Aktualisiert 06.09.2007 20:19

Wollschweine: Rettung in Sicht

Hoffnung für Rudi und Rüsseline: Tierfreunde sind bereit, die beiden Wollschweine der Rudolf-Steiner-Schule zu übernehmen – aber nur, wenn die Kinder mit anpacken.

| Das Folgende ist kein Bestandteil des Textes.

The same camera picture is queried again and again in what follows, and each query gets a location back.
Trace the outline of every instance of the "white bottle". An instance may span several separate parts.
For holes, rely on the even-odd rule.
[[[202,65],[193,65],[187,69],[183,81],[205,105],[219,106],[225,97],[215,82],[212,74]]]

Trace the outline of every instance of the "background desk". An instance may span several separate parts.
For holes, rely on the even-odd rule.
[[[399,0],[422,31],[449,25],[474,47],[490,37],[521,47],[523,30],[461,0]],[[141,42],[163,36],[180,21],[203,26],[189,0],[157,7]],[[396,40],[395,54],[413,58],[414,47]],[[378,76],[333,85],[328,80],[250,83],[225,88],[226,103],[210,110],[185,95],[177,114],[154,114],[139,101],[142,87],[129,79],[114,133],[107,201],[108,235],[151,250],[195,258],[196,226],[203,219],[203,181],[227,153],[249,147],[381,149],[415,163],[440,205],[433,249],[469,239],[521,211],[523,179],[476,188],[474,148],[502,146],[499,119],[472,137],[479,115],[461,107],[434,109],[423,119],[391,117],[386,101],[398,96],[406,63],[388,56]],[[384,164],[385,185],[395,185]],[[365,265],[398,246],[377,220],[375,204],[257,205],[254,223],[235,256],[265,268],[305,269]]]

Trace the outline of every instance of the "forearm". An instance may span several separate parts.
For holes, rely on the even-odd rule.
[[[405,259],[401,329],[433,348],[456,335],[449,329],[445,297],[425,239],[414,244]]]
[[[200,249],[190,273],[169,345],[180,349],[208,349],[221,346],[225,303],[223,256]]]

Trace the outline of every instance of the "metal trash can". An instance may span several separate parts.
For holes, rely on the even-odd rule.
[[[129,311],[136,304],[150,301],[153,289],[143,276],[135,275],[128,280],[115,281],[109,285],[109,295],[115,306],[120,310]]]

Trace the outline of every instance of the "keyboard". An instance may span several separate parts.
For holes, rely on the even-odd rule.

«Wollschweine sind sehr rar. Es wäre einfach blöd, sie zu verwursten», sagt Tierliebhaber Wilfried Binggeli aus Lengnau. Der Streichelzoo-Besitzer ist deshalb bereit, die für die Schlachtbank bestimmten Grunzer Rudi und Rüsseline der Rudolf-Steiner-Schule in Bern (20 Minuten berichtete) bei sich aufzunehmen. Doch Binggeli stellt auch klare Bedingungen: «Ich bezahle nichts für die Tiere, und die Kinder müssen selber ein geeignetes Häuschen und einen Zaun für sie bauen.» Die Schülerinnen sind von der Idee begeistert: «Wir wollen alles unternehmen, um die Säuli zu retten», sagt Maira Nett (11).

Der endgültige Entscheid liegt nun bei der Schulleitung. Denn: Nach einer Flyeraktion der Mädchen hatten die Lehrer zwar angeboten, die jungen Borstenviecher an einen neuen Besitzer abzugeben – allerdings nur zu einem angemessenen Preis.